Bold resumed local operations late in October but did not really accelerate to a normal pace until the beginning of 1968 when she began service as a training platform for the Mine Warfare School. She alternated duty as a school ship with periods of type training and independent ship's exercises during the first four months of 1968. On 6 May, the minesweeper entered Detyen's Shipyard at Mt. Pleasant, South Carolina, for an 11-week overhaul. Bold left the yard on 22 July and took up normal operations at the end of the month. Early in October while carrying out a mission in support of the Naval Ordnance Laboratory Test Facility at Fort Lauderdale, Florida, she suffered damage to her main propulsion plant that put her in the Jacksonville Shipyard for two months. Bold returned to active service in December just in time to put to sea with USS Bulwark (MSO-425) on the 20th to search for an aircraft that had gone down at sea off the Virginia Capes. The search proved unsuccessful, and she returned to Charleston late Christmas Eve.

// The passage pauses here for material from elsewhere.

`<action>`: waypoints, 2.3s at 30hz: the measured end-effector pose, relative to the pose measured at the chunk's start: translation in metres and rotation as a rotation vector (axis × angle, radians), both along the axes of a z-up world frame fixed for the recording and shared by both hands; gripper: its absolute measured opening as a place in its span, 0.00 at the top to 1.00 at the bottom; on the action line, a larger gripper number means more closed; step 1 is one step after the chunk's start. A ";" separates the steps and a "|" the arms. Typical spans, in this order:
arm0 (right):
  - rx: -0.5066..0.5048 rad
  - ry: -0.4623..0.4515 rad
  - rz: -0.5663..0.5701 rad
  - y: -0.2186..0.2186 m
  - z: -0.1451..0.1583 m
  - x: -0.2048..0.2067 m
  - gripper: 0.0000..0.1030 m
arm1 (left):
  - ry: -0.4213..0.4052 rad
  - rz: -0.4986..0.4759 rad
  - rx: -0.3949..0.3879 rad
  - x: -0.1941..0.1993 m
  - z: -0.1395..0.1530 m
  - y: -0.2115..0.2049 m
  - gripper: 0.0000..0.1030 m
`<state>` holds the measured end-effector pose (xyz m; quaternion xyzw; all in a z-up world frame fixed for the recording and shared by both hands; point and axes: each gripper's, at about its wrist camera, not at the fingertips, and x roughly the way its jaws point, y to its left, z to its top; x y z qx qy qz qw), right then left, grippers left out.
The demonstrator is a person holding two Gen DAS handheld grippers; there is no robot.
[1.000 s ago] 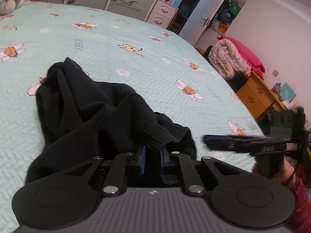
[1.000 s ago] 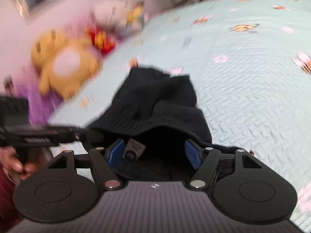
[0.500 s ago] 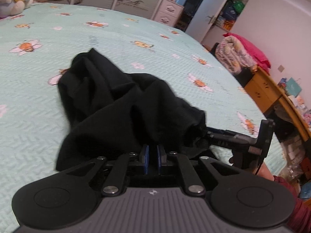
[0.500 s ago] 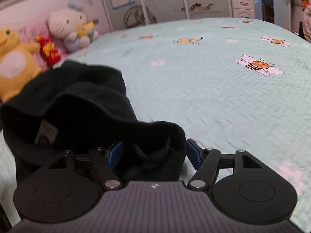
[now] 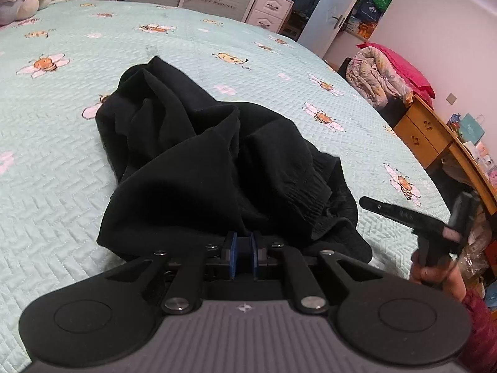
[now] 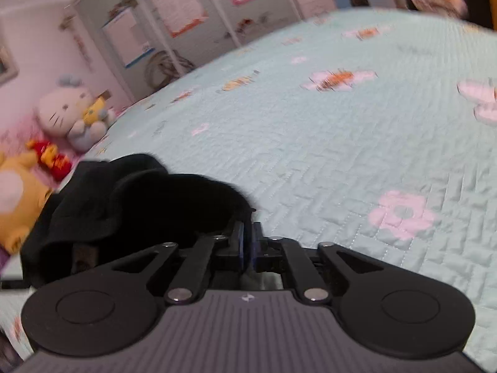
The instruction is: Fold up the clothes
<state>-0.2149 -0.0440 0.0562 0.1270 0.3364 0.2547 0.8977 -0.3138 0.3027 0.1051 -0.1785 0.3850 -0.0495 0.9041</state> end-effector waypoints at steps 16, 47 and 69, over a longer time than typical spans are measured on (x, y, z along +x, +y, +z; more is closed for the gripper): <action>0.191 0.065 0.368 0.118 0.024 -0.034 0.25 | 0.015 0.062 -0.041 -0.022 -0.007 0.024 0.82; -0.132 -0.386 -0.494 -0.096 0.139 0.077 0.96 | 0.066 0.127 -0.080 -0.049 -0.019 0.043 0.79; -0.042 -0.010 -0.362 -0.138 -0.002 0.022 0.31 | -0.014 0.213 0.112 0.016 -0.025 0.013 0.51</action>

The minesweeper began 1969 with refresher training out of her home port. In February, she assisted Atlantic Fleet destroyers in quality assurance testing on their weapons systems. Type training conducted along the coasts of South Carolina and Florida occupied the month of March. On 1 May, Bold departed Charleston with MinDiv 83 bound for a month of exercises in the Caribbean Sea codenamed Operation Halcon Vista IV. Upon her return to Charleston at the beginning of June, she resumed local operations. During the fall, she underwent an interim drydocking at the Jacksonville Shipyard and participated in quality assurance testing on weapons for Atlantic Fleet destroyers once again.

== Decommissioning ==

In January 1970, Bold embarked upon her final year of active service with the United States Navy. In those last 12 months, the minesweeper carried out normal operations along the southern portion of the Atlantic seaboard. In January 1971, she began preparations for inactivation. Bold was decommissioned at Charleston on 2 July 1971, and she remained there, in reserve, until early in 1975. Her name was struck from the Navy list on 28 February 1975, and she was sold to Tucson One Hour, Inc., of Cincinnati, Ohio, in June 1981.